Rabiscos desconexos da infância? Reprodução pelo infante dos adultos? Vontade de expressar o que sente de uma forma ininteligível? Seria a explicação oculta das coisas da vida, dos tempos da vida ou das vidas vividas?
Talvez sejam nada. Nada querem dizer. Nada há a falar. Um pleno vazio que se basta como fonte de satisfação.
Sim, talvez o equivoco esteja na necessidade de explicação, na ânsia do ser humano buscar uma razão em tudo, MESMO NAQUILO QUE NÃO POSSUI RAZÃO, SIGNIFICADO OU PROPÓSITO.
Isso, nào passa disso!
De repente, os livros encherão uma biblioteca, surgirão doutores, mestres e especialistas.
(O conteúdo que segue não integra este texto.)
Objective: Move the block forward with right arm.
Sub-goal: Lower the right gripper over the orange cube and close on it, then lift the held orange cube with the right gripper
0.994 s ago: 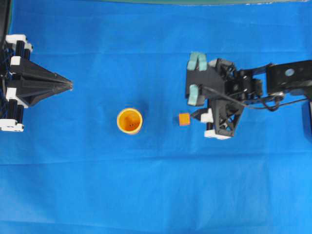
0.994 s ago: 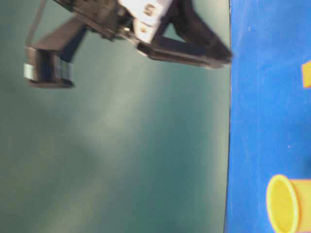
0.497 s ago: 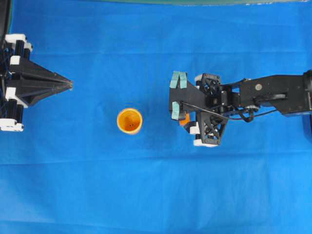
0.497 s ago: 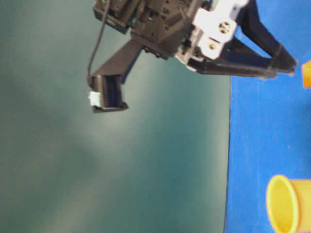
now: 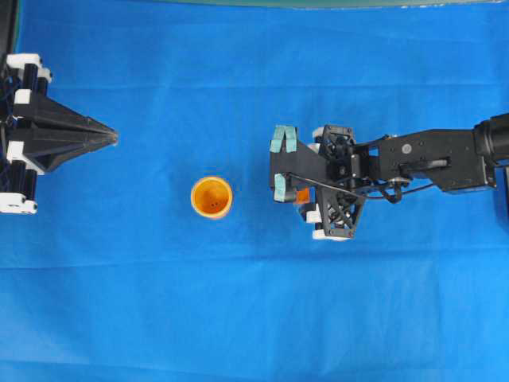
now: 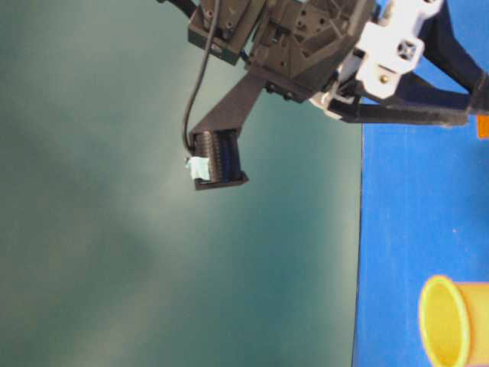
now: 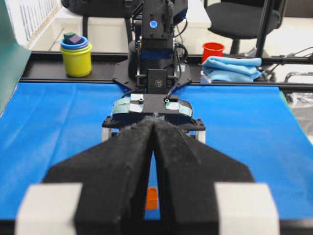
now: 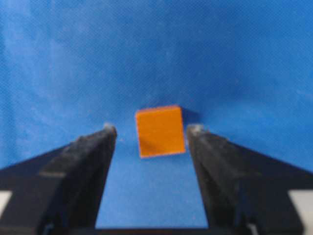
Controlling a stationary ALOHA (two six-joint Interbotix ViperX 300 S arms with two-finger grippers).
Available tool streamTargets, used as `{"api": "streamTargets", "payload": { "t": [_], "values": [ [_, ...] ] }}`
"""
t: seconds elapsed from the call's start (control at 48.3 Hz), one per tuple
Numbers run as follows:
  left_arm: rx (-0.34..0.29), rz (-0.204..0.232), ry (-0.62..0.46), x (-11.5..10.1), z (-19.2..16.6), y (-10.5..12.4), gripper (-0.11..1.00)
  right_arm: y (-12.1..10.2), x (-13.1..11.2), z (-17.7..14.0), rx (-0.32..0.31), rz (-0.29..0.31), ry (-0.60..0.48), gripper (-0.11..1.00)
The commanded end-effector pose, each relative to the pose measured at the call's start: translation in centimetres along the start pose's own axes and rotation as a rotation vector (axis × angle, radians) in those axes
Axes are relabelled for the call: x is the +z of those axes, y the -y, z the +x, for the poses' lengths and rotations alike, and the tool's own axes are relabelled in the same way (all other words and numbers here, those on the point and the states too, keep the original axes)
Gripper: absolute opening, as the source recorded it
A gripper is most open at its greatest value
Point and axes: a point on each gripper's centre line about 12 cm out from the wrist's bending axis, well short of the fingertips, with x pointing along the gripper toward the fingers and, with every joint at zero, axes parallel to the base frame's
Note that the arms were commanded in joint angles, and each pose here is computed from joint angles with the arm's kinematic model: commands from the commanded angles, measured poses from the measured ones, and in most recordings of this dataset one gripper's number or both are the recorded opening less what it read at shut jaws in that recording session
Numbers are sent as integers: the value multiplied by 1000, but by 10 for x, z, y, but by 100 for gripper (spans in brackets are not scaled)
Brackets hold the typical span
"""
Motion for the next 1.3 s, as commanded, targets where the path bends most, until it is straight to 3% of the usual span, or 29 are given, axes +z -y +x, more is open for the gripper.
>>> {"api": "streamTargets", "payload": {
  "t": [0.0, 0.6, 0.828, 0.994, 1.283],
  "values": [
    [1, 2, 34, 13, 3, 0, 0, 0, 13, -5, 0, -3, 46, 64],
    [1, 2, 34, 13, 2, 0, 0, 2, 3, 17, -5, -7, 20, 62],
    [1, 2, 29, 13, 2, 0, 0, 2, 5, 15, -4, 1, 19, 51],
    [1, 2, 28, 12, 2, 0, 0, 2, 14, 2, -4, 1, 36, 41],
    [-1, 2, 28, 12, 2, 0, 0, -1, 28, -48, -4, 2, 48, 41]
  ]
}}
Verdadeiros experts passarão a palestrar sobre o assunto. Todos ficarão atônitos com a profundidade das explicações e passarão a venerar a GARATUJA como a grande verdade, o único caminho para a humanidade da humanidade.
Será o tempo do conhecimento, da ciência e da sabedoria.
Será então o tempo, em que não haverá mais tempo a perder com a infância e suas INFANTILIDADES.